About 10 fishing vessels headed out to the site of the shipwreck in choppy seas Friday to drop the flowers and blast their horns in honor of the migrants who died.
Reports that a boat didn't help the stranded migrants prompted a Dutch lawmaker to call for an investigation. But there is no evidence that the boat saw them.
Some provisions of Italian law dissuade boat captains from helping migrants in distress, legislators have said.
But fishermen, including one who saved several dozen of the migrants from the shipwreck, say there is a higher law for them.
"It's the law of the sea!" Vito Fiorini said. "If you find somebody in need you must immediately help. How could you turn away when you see a person who needs help?
"They do it (help) all the time, it's unthinkable that a fisherman of Lampedusa would pretend to see nothing!"

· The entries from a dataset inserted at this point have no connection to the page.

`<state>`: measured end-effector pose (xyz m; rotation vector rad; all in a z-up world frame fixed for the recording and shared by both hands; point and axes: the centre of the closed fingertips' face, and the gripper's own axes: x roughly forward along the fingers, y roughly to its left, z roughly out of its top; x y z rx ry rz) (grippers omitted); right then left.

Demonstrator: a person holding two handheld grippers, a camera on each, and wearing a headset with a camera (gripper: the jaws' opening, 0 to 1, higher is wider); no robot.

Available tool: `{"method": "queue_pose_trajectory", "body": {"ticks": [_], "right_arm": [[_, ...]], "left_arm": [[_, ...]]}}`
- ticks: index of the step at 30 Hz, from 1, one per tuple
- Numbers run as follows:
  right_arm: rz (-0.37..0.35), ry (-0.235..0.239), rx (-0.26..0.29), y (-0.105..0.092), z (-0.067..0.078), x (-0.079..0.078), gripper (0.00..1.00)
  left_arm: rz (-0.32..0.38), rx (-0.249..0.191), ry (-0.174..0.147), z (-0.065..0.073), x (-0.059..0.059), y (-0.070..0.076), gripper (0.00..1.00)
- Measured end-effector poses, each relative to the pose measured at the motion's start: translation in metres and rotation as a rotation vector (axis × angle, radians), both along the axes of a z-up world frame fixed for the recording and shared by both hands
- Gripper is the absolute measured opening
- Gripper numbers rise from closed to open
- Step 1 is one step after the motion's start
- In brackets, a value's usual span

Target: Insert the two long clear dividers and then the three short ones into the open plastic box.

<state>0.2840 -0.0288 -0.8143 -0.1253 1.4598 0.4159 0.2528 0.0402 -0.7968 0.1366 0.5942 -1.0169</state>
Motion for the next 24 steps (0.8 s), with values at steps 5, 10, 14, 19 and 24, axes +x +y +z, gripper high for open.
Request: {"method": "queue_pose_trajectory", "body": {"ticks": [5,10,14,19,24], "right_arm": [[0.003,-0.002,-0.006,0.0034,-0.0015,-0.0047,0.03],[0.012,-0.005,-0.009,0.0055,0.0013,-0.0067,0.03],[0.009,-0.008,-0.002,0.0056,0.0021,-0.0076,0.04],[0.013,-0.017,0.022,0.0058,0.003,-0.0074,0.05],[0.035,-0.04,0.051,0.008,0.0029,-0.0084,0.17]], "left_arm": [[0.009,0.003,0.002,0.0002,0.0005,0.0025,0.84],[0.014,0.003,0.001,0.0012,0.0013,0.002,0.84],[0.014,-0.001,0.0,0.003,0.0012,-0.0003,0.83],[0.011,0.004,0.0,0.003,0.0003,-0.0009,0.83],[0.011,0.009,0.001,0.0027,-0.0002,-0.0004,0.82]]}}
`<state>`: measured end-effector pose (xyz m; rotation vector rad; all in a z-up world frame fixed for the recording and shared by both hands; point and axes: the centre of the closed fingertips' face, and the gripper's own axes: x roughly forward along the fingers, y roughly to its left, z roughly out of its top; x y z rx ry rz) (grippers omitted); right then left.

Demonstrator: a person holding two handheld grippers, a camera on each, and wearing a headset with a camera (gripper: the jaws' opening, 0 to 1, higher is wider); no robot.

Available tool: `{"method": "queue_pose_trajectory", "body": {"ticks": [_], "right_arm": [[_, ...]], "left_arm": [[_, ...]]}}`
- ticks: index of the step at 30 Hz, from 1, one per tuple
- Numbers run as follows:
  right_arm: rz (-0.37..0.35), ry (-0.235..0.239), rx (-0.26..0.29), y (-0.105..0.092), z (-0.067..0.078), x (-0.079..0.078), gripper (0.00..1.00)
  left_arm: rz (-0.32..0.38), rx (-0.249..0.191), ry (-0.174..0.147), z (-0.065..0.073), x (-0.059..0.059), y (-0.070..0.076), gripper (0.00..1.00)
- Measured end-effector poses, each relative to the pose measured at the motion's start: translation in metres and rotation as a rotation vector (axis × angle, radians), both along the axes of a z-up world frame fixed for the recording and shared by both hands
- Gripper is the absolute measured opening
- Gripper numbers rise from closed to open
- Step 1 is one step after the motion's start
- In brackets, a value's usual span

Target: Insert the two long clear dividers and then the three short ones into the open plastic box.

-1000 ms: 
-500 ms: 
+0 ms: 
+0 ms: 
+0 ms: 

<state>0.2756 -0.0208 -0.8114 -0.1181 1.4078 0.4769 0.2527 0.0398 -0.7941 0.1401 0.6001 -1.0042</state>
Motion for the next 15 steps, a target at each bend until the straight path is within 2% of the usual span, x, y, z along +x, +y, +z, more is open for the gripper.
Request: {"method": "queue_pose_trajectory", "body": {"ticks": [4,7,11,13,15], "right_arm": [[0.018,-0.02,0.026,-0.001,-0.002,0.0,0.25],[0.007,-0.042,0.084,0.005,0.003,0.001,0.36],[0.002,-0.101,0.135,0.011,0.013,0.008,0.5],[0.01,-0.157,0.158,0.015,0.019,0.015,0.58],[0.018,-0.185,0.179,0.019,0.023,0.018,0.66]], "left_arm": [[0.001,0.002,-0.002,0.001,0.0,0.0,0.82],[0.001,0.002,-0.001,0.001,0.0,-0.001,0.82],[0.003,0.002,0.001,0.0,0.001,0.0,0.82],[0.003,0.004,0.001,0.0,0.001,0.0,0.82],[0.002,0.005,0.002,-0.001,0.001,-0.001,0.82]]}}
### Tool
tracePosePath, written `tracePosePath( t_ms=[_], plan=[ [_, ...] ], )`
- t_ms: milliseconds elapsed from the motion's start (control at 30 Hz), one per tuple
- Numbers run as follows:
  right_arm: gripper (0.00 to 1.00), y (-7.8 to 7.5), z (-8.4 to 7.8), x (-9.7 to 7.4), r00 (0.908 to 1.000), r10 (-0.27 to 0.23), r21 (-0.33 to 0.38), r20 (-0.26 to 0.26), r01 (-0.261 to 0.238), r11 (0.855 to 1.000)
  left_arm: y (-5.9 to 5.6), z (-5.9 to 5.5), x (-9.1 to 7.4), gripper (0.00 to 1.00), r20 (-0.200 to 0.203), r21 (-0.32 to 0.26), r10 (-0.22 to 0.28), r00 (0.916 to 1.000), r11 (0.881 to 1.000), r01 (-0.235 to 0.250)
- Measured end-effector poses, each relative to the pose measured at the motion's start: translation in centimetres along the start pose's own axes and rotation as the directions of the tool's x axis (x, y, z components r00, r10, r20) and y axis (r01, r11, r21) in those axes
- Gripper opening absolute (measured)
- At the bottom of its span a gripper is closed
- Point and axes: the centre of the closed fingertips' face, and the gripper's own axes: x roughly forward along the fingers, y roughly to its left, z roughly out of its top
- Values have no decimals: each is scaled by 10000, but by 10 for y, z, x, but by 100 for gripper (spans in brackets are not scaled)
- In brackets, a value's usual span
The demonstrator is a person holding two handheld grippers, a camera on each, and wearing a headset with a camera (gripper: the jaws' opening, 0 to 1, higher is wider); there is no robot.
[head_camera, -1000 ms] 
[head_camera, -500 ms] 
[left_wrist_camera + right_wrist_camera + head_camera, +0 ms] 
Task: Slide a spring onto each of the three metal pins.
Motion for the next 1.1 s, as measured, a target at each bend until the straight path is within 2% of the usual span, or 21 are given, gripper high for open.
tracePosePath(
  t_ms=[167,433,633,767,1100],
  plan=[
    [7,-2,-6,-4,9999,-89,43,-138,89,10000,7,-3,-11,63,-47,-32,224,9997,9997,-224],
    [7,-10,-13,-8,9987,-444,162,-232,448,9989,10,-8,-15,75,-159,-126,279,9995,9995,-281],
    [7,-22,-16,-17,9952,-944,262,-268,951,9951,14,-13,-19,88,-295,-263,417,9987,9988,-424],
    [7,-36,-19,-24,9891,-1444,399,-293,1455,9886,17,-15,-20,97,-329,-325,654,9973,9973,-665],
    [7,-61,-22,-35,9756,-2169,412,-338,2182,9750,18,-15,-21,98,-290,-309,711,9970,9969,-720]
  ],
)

Fiorini, who has said he was the first to reach the fiery wreck and sounded the alarm, said some of the 47 migrants he pulled from the sea had been stripped of their clothing, possibly by the current. Some clung onto water bottles to stay afloat for three hours and others were so slippery from being covered in gasoline that it was hard to pull them onboard.
The scope of the tragedy at Lampedusa -- with 111 bodies recovered so far and more than 200 missing, according to survivor accounts given to U.N. officials -- has prompted outpourings of grief and calls for a comprehensive EU immigration policy to deal with the tens of thousands fleeing poverty and strife in Africa and the Middle East.
Thousands make the perilous crossing each year, seeking a new life in the prosperous European Union. Smugglers charge thousands of dollars a head for the journey aboard overcrowded, barely seaworthy boats that lack life vests. Each year hundreds die undertaking the crossing.